Top Hat, Fred Astaire Solo


This brings me back to May 10th. Mike Minery, our beloved OPTAP Director, was born this day in 1977. I first met Mike Minery when I was 8 years old at a Showbiz Regional Competition at the Notre Dame High School in New Jersey. Coming to the competition with my tuxedo and my top hat I met a 17 year old Minery who was tap dancing in jeans, a t shirt, and was improvising his dances. While Fred Astaire and Gene Kelly were my idols, they were untouchable and accessed through my mother’s VCR. Watching Mike dance gave me a tangible hero that I could reach out, touch, walk up and talk to. A few years later I began to study with Mike at Broadway Dance Center as my mom would take me once a month to take classes. A few years later Mike asked me to be in his tap company. A few years later I asked Mike to be a guest in my dance company. A few years later we started Operation: Tap with Ayodele Casel. And here we are today and I can proudly say that he not only was my teacher and mentor but he is also one of my best friends. Mike introduced me to rhythm tap. He introduced me to properly counting. He introduced me to improvisation. He introduced me to….well he introduced me to a few things that probably don’t bear mentioning in a nice article like this! I am so grateful to Mike for how much he taught me about tap dancing and how to TEACH tap dancing, because this is one of his greatest gifts.

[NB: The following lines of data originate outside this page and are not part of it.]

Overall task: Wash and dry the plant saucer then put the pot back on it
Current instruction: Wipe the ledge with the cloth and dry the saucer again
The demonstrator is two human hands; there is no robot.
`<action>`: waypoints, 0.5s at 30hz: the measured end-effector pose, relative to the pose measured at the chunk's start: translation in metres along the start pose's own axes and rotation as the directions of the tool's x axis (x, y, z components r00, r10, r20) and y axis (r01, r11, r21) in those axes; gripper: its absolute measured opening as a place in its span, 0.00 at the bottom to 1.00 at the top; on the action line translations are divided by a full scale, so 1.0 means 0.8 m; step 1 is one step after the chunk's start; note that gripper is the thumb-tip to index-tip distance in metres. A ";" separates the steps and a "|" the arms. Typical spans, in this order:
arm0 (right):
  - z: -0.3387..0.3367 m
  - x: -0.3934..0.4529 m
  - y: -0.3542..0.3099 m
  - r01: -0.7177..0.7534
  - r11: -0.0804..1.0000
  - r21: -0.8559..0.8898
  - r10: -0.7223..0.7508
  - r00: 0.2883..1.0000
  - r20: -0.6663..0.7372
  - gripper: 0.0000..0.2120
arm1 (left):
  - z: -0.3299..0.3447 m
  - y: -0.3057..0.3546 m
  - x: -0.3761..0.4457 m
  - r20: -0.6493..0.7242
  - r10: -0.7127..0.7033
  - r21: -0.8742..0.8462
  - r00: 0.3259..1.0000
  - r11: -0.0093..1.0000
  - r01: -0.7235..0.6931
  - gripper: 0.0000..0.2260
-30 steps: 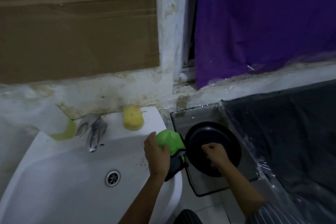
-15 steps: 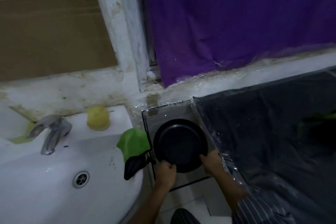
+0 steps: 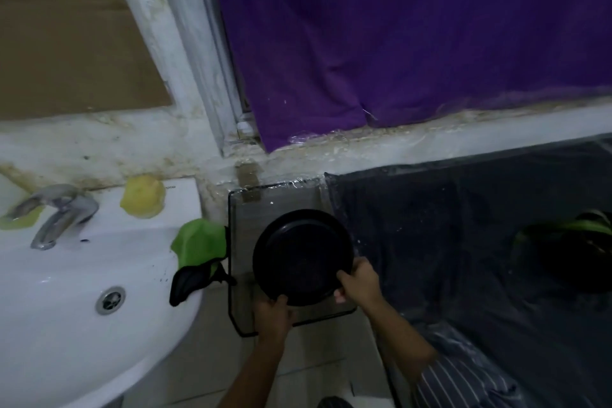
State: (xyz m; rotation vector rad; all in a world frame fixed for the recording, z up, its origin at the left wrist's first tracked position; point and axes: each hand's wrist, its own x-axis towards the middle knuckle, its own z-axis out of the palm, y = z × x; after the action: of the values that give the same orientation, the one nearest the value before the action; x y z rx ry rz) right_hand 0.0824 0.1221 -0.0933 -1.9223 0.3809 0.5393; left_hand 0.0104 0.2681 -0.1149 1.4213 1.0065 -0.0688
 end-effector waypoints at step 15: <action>-0.107 -0.040 0.071 0.035 0.978 0.204 -0.009 0.992 -0.126 0.13 | 0.046 -0.016 -0.093 0.096 0.266 -0.116 0.959 0.960 -0.254 0.19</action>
State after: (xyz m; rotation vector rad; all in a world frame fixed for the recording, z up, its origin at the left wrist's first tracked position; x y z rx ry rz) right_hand 0.0437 0.0215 -0.0910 -1.7622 0.4765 0.3513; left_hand -0.0231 0.1968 -0.0859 1.4279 0.7150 0.0959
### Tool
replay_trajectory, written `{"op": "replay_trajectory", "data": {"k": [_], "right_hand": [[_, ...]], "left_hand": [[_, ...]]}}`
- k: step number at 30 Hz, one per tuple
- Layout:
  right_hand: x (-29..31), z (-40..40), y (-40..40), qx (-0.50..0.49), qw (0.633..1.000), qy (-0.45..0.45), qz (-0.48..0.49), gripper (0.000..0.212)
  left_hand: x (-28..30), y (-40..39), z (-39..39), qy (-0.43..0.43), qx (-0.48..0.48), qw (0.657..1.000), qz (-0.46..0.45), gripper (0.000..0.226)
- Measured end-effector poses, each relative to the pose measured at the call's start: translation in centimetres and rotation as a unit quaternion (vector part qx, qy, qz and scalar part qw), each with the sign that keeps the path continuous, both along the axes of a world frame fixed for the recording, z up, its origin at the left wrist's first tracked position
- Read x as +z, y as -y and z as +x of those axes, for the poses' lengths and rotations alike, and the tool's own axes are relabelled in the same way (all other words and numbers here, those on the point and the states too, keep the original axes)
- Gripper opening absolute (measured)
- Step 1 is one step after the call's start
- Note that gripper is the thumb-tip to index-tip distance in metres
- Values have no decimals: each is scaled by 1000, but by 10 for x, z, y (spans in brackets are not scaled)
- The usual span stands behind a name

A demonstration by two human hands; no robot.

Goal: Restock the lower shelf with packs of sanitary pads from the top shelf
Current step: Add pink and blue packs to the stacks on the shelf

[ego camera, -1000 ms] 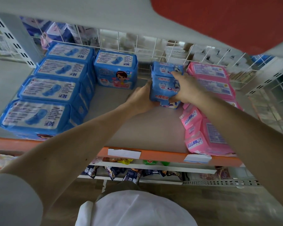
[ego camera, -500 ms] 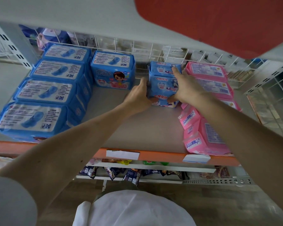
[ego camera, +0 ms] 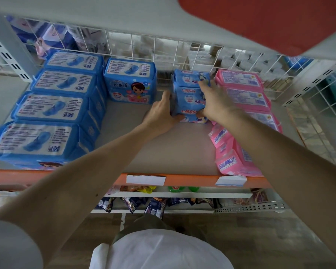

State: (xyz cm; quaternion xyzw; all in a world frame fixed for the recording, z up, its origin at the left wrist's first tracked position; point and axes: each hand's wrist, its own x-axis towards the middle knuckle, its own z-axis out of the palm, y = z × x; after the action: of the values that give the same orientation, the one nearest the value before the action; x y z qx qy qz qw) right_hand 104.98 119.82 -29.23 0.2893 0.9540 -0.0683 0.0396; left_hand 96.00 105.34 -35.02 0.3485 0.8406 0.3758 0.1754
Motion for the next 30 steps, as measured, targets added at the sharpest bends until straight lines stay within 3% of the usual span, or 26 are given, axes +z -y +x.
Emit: {"op": "replay_trajectory", "data": {"k": [6, 10, 13, 18, 30], "right_hand": [[13, 31, 27, -12, 996, -85, 32, 89], [28, 60, 49, 16, 988, -146, 50, 63], [33, 82, 63, 40, 982, -171, 67, 54], [35, 132, 77, 56, 976, -204, 52, 61], [60, 286, 110, 80, 972, -219, 10, 74]], "left_hand": [[11, 16, 19, -35, 39, 999, 8, 64], [21, 34, 43, -102, 48, 994, -12, 52], [30, 49, 64, -160, 30, 987, 0, 56], [48, 70, 112, -193, 35, 981, -11, 67], [105, 130, 271, -339, 58, 939, -3, 61]]}}
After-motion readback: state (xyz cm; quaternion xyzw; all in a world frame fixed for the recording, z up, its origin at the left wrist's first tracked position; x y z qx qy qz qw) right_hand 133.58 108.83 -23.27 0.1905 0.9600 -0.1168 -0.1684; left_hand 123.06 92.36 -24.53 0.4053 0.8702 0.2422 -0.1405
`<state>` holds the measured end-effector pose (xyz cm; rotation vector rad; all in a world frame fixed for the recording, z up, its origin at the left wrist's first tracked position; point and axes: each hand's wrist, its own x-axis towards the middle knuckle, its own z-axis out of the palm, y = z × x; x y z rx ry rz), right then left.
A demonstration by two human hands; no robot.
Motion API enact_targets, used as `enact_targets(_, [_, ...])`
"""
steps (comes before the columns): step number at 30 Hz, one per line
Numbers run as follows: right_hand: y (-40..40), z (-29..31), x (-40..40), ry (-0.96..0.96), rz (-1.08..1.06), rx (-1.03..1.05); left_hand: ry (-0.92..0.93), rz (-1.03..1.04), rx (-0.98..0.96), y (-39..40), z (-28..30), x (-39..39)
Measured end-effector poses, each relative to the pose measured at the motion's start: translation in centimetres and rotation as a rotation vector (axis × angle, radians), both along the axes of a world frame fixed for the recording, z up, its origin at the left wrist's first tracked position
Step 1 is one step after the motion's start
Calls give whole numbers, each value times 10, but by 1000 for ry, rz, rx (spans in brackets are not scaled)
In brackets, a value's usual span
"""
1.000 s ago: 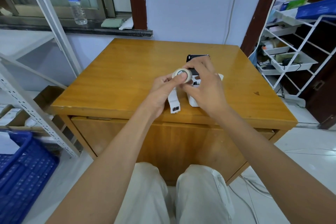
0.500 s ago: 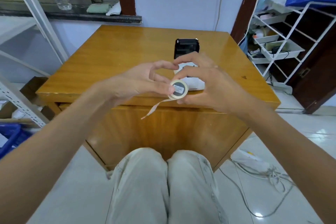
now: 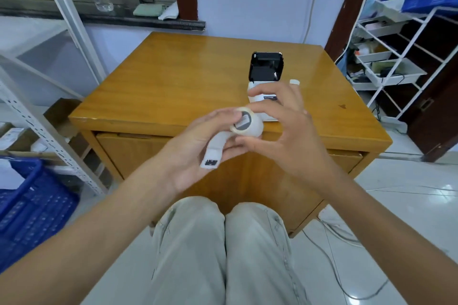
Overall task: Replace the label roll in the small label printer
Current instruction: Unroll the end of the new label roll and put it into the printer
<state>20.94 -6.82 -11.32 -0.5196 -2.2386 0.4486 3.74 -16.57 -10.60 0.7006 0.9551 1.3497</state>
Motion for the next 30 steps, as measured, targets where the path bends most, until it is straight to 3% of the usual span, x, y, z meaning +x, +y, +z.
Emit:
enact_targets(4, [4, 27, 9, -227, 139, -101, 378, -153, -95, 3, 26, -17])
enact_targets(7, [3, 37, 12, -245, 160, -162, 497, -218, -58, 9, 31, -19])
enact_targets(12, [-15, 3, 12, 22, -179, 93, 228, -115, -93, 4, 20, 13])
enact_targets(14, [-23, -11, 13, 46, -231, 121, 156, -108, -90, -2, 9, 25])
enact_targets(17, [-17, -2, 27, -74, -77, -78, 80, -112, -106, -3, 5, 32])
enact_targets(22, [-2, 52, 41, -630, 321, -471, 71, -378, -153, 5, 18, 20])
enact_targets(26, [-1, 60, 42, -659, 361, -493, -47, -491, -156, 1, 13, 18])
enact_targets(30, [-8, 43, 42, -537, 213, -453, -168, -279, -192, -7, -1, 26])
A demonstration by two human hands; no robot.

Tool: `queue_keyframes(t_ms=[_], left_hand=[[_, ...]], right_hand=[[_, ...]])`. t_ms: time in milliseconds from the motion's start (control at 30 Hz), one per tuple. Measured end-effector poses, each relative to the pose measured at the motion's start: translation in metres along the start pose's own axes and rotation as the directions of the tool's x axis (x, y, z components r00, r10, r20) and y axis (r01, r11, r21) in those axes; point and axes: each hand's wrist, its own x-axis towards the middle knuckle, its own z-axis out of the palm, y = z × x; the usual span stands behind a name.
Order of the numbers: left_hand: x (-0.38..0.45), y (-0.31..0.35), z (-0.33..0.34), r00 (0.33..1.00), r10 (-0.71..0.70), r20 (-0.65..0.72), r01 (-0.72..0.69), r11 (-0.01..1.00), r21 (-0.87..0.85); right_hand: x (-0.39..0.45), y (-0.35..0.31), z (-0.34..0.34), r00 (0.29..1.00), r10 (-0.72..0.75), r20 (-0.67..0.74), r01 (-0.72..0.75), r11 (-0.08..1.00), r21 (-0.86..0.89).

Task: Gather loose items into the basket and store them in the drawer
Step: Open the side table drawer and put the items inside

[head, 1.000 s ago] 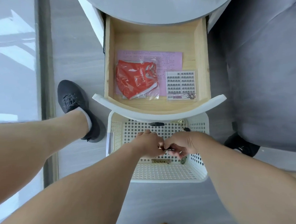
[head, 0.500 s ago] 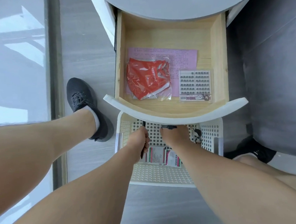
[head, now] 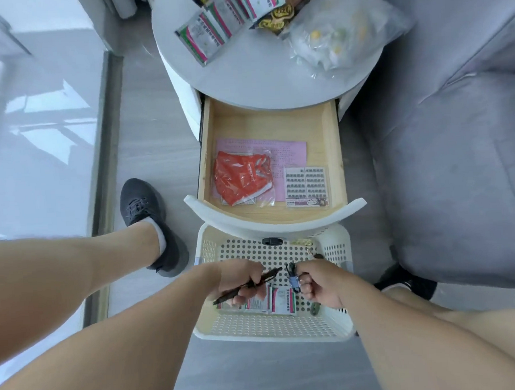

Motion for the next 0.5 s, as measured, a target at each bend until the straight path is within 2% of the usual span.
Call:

Mike Minery tap solo from Tapaholics 2006

This brings us back one more time to May 10th. Aaron Parkhurst, one of my first students, was born this day in 1988. Even though Aaron is only a few years younger than I am, I started teaching him when he was 14 years old. I think back to those days and the only thing I had as a teacher was raw enthusiasm. I really shouldn’t have been teaching at that age and I learned so much about how to teach by teaching Aaron and all of my students of that time. To see Aaron and so many other students today carving their path out and making their way in the world as tap dancers and artists gives me enormous pride and satisfaction. I wanted to include Aaron as part of this article to say thank you to all of the students I have ever had the opportunity to teach. Being on stage and having the opportunity to dance has been a dream come true, however seeing the dreams and potential of my students come to fruition is the greatest gift I have been given in tap dancing. 

Anthony and Aaron at NJPAC in 2008


As I sit and reflect on what May 10th has given me, I realize that it has given me all the facets and components of my career. Fred Astaire gave me the permission to dream of being a dancer and still continues to be a standard of excellence to aspire to attain. Mike Minery gave me the tools and support to execute on those dreams and still continues to be a mentor in dance and in life. Aaron Pankhurst and my students gave me the opportunity to share my love with the next generation of dancers and to realize that being backstage can be as powerful as being on it. So yeah like I said, May 10th is a significant date to me!